最近では相続に関する事がたびたびメディアで取り上げられる事や終活ブームなどもあり遺言信託が注目される様になりました。

遺言書がない場合は、遺産分割協議を行う事になりますがトラブルに発展するのは遺産分割であると言えます。

相続人の方たちは出来るだけ遺言書を作成する方の言われたとおりにしてあげたいと考えるものです。

しかし、遺産分割ではそれがない為にもらえるものは少しでも多くもらいたいと考え意見が対立してしまうのです。

遺言信託では信託銀行などの第三者が介入する事でよりトラブル防止に役立つ事になります。

2、メリット

メリットとして遺言を作成して銀行などが保管し、これを執行する事による確実性です。

遺言の改ざんや紛失、遺言の形式不備により遺言が無効となる事もありません。

相続人の人数が多い場合の手続きは特に大変ですが、名義変更などの手間もかかりません。

また、ご自身の身の回りのお世話をしてくれた方など相続人以外の特定の方に財産を残したり、相続人がいないケースでは社会に役立てるための寄付先を決める事も出来ます。

煩雑で専門的知識を必要とする相続に関してアドバイスを受けながら行う事が出来るので手続きがスムーズに進みトラブルになる可能性が少ない。

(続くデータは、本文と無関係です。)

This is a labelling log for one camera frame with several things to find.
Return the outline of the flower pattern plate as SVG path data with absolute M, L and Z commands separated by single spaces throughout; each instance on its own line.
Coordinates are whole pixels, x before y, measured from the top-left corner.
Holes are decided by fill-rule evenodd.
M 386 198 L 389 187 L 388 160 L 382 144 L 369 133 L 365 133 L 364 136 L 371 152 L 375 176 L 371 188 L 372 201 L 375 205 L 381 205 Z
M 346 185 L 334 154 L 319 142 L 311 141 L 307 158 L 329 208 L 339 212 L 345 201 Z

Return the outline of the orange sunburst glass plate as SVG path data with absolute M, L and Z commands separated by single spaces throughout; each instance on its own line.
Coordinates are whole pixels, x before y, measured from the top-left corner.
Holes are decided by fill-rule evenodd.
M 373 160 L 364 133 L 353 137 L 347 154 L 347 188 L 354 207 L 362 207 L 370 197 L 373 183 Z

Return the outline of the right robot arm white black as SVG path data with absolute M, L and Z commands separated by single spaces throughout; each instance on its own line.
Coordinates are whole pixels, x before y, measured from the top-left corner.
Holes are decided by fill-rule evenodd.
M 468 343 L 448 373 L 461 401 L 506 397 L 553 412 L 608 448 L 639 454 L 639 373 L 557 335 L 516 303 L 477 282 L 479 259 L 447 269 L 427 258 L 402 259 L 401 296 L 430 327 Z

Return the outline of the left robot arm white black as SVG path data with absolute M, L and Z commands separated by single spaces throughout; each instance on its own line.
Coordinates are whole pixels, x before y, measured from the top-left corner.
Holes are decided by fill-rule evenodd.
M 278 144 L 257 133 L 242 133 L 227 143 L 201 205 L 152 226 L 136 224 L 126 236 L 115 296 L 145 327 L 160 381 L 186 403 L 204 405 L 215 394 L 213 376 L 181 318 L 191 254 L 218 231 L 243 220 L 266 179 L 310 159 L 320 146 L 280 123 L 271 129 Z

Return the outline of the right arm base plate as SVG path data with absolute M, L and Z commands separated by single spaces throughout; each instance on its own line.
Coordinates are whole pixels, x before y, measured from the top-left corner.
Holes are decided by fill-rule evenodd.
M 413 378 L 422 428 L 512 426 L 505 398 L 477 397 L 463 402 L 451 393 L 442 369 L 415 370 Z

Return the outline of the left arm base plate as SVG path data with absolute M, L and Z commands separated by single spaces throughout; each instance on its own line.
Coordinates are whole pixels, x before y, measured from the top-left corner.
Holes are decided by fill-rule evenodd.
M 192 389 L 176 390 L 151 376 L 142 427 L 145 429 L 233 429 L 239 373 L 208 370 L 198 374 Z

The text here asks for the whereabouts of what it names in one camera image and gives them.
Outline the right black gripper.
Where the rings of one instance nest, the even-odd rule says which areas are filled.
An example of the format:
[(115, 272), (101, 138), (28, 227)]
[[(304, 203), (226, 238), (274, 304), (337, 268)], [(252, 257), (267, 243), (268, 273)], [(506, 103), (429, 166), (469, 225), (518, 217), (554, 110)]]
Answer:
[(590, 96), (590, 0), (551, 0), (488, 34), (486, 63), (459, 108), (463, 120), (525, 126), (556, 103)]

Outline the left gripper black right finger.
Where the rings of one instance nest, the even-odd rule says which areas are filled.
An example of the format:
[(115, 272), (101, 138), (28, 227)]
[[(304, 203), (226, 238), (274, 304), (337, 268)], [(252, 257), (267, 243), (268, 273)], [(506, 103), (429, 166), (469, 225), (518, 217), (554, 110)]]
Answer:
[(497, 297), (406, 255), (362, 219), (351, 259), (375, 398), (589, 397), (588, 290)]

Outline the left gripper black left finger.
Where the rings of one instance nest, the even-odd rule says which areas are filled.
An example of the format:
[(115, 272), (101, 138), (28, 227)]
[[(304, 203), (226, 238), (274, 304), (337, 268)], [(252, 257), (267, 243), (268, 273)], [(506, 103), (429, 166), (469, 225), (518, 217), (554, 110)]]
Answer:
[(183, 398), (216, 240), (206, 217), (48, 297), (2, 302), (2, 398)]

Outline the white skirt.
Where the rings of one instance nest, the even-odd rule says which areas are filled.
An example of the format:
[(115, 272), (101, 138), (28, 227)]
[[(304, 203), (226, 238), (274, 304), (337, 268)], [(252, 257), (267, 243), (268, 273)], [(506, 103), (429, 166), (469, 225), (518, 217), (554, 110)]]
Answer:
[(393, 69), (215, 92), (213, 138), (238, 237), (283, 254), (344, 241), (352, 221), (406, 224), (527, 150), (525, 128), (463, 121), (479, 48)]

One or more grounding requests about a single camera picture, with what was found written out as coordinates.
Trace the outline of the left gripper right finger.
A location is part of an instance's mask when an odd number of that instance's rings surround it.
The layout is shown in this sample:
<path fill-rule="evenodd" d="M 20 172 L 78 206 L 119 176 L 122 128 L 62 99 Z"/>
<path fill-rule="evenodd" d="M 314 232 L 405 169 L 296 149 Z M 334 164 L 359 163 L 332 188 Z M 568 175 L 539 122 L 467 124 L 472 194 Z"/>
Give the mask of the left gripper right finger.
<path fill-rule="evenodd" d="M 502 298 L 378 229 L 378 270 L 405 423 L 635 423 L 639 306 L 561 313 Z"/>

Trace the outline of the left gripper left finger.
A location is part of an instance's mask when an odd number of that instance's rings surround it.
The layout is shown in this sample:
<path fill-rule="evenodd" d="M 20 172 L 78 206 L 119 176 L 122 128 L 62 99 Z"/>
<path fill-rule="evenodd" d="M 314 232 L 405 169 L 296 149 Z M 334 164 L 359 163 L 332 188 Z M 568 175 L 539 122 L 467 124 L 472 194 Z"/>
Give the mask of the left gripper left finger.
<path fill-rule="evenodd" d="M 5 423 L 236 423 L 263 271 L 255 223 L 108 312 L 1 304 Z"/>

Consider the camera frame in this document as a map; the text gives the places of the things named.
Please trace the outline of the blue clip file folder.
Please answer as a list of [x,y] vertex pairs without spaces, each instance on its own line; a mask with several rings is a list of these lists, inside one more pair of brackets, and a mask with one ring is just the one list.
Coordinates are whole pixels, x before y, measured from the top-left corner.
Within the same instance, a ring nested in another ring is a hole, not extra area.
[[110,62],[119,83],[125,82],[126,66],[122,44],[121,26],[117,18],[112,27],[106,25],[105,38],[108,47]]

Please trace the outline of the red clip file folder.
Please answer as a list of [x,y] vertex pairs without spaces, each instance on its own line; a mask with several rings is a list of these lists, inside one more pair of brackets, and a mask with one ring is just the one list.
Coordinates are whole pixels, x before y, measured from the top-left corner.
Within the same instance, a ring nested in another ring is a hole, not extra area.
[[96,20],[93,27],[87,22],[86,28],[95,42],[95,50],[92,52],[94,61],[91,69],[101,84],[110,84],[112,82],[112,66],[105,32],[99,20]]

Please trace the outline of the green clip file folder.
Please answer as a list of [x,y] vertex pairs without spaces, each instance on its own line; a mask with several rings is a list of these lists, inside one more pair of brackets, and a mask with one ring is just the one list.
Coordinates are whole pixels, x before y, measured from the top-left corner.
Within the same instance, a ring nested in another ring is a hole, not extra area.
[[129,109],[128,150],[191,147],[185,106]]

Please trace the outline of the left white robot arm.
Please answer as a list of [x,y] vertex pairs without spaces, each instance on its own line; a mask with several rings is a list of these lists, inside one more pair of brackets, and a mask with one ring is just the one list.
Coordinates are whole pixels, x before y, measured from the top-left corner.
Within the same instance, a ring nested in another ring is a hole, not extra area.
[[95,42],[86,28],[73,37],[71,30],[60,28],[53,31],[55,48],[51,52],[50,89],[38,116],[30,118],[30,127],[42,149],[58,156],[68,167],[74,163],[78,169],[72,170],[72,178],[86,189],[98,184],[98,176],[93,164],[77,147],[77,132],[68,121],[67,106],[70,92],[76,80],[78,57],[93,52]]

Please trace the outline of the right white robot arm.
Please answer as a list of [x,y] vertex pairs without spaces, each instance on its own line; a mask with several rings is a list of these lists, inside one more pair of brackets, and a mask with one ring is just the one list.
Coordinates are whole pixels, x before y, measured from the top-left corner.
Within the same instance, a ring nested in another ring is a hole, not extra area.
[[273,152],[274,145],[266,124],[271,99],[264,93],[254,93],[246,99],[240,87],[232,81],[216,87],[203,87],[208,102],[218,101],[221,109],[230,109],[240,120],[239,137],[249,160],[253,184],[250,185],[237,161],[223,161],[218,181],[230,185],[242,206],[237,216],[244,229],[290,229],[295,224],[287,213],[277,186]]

相続人以外にも財産を相続させるなど遺言者の意思を確実に実現できる所が遺言信託のメリットと言えます。

3、デメリット

遺言信託は原則として公正証書(公証人役場で公証人が作成する遺言)で行う必要があります。

その為にご自身で作成した自筆証書遺言など公正証書遺言以外は信託銀行に保管してもらえません。

この公正証書作成に時間を要するという事があります。

そして信託銀行にお願いできるのは財産に関する事だけです。

子供の認知や未成年後見人の指定(未成年の親権者などは自分が亡くなった後の後見人を指定することが出来る)などの身分に関することは法律家などに依頼する事になります。

次に一般的に費用が高額であると言えます。

信託銀行などにより費用は様々ですが、契約時の基本料金が20万円~30万円。

これにプラスして公正証書の作成手数料、戸籍などの必要書類を取り寄せる費用ががかかります。

相続が始まると最低でも約105万円ほど支払う事になります。

この金額は資産によっても異なってきます。

ある銀行のホームページでは最高金額728万という所もあります。

また、相続人間で遺産分割に関する争いが起きている場合や裁判などの紛争になる可能性がある時は引き受けてもらえない時があります。

遺言信託を依頼した後で相続人間にトラブルが発生したために信託銀行が遺言執行者を辞退したと言うケースも発生しています。

かなりの資産家で法的問題が予想されない方が遺言信託を利用している事が多いのが現状です。

普段から財産管理を信託銀行にお願いしている方や事業を営んでおり事業承継で悩んでいる方は遺言信託を利用すべき人。

相続財産は自宅の土地・建物、預貯金である方、生前の財産の管理を含めて対応してほしい方は遺言信託を行うメリットはあまりないと言えます。